__Requirement__. Where the lines below hold images, skip those and copy every word exactly.

——————

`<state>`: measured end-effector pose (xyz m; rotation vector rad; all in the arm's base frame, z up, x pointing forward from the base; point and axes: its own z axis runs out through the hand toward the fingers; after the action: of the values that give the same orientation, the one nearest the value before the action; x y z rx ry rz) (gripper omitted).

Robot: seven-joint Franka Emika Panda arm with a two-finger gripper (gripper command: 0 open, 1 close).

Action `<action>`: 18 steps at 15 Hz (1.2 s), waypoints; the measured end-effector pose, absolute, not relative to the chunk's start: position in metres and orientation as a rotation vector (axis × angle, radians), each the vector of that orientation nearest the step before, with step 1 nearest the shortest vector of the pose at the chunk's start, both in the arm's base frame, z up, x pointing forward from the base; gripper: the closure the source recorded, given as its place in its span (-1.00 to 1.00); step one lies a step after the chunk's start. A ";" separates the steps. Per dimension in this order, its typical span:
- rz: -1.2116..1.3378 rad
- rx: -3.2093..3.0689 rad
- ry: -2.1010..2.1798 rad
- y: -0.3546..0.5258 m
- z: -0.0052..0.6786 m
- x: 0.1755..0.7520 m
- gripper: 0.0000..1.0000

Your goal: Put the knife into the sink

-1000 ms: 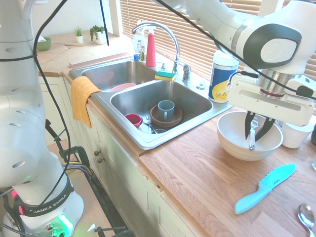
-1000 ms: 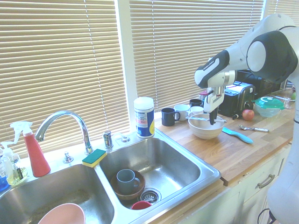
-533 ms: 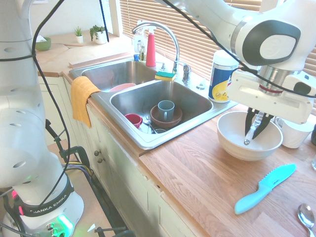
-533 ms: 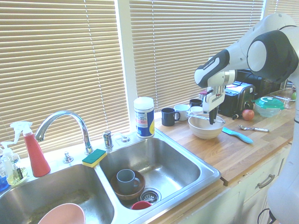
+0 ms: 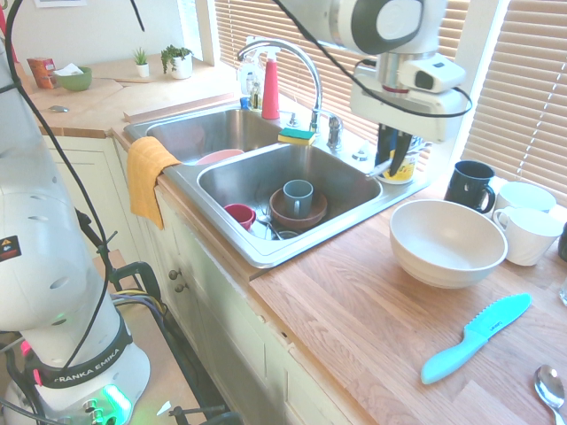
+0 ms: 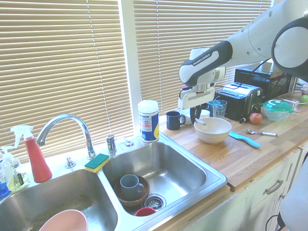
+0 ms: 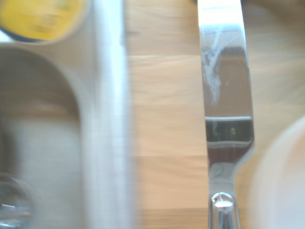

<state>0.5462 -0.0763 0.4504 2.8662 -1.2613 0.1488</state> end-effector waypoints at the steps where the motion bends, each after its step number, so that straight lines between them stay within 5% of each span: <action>1: 0.147 2.849 -1.298 -0.047 0.444 0.544 1.00; 11: 0.111 2.857 -1.374 0.093 0.323 0.524 1.00; 18: 0.035 2.858 -1.340 0.111 0.239 0.521 1.00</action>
<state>0.5207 0.1110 0.2393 2.8582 -1.3399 0.0351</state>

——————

__Expected answer__.
`<state>`: measured end-effector pose (xyz m; rotation vector rad; all in the arm's base frame, z up, x pointing forward from the base; point and axes: its own z axis runs out through the hand toward the fingers; after the action: of the values that give the same orientation, the one nearest the value before the action; x y z rx ry rz) (gripper omitted).

Robot: seven-joint Franka Emika Panda arm with a two-finger gripper (gripper command: 0 open, 1 close).

Action `<action>`: 18 steps at 15 Hz (1.2 s), waypoints; the measured end-effector pose, absolute, not relative to the chunk's start: position in metres and orientation as a rotation vector (axis × angle, radians), each the vector of that orientation nearest the step before, with step 1 nearest the shortest vector of the pose at the chunk's start, both in the arm's base frame, z up, x pointing forward from the base; gripper: the closure the source recorded, given as its place in its span (-1.00 to 1.00); step one lies a step after the chunk's start. A ";" separates the steps. Per dimension in this order, its typical span:
- rz: -1.2116..1.3378 rad
- rx: -3.2093..3.0689 rad
- ry: -2.1010..2.1798 rad
- y: -0.3546..0.5258 m
- z: -0.0052..0.6786 m
- x: 0.1755..0.7520 m
- gripper: 0.0000..1.0000

Your goal: Put the knife into the sink

-1000 ms: 
-1000 ms: 
-533 ms: 
-533 ms: 
+0 ms: 
+0 ms: 
+0 ms: 

<state>0.5462 -0.0763 0.4504 2.8662 -1.2613 0.1488</state> end-effector waypoints at the steps where the motion bends, each after its step number, so that straight lines between them stay within 5% of each span: <action>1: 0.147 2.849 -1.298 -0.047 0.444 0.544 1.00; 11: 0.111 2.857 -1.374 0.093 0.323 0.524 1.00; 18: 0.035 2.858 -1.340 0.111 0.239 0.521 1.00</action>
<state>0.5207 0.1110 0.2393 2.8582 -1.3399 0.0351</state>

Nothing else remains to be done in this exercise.